● **TASK TO COMPLETE**
From the data below, return the exact lines starting at the line containing "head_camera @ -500" and ending at the line containing "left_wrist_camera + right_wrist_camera", both included, and nothing else.

● **DATA EXCERPT**
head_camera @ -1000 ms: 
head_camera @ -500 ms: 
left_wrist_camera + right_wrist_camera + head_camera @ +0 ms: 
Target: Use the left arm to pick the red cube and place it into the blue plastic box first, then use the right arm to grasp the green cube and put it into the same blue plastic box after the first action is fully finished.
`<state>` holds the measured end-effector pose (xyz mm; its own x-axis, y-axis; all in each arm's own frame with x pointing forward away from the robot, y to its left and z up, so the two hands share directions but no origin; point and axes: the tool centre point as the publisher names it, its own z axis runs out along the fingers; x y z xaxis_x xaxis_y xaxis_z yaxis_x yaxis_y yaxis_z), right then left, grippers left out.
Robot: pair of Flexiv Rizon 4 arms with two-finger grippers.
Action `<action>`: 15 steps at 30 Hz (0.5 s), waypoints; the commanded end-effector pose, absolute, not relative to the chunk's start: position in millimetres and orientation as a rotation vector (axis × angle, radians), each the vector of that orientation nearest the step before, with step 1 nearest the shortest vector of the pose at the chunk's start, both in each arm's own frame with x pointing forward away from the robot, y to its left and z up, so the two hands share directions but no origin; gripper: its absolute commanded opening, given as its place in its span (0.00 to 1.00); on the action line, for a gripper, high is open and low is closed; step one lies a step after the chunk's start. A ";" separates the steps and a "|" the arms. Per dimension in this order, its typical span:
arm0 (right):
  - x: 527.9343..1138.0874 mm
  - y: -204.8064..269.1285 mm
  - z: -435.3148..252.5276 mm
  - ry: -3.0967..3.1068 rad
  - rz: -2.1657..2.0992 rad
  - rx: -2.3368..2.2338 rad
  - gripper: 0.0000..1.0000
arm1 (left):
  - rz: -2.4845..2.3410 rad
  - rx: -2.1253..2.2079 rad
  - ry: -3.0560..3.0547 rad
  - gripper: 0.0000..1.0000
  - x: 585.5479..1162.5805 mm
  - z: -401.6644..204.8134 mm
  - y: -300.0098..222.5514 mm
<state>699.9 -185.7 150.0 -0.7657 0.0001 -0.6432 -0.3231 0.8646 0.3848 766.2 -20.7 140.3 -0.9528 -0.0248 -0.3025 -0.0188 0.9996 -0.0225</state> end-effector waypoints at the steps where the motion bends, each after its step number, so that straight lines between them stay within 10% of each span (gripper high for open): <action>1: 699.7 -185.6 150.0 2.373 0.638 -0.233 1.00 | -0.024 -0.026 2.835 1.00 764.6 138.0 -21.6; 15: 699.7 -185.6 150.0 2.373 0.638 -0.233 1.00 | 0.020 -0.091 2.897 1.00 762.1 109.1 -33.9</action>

● **COMPLETED TASK**
head_camera @ -500 ms: 
left_wrist_camera + right_wrist_camera + head_camera @ +0 ms: 

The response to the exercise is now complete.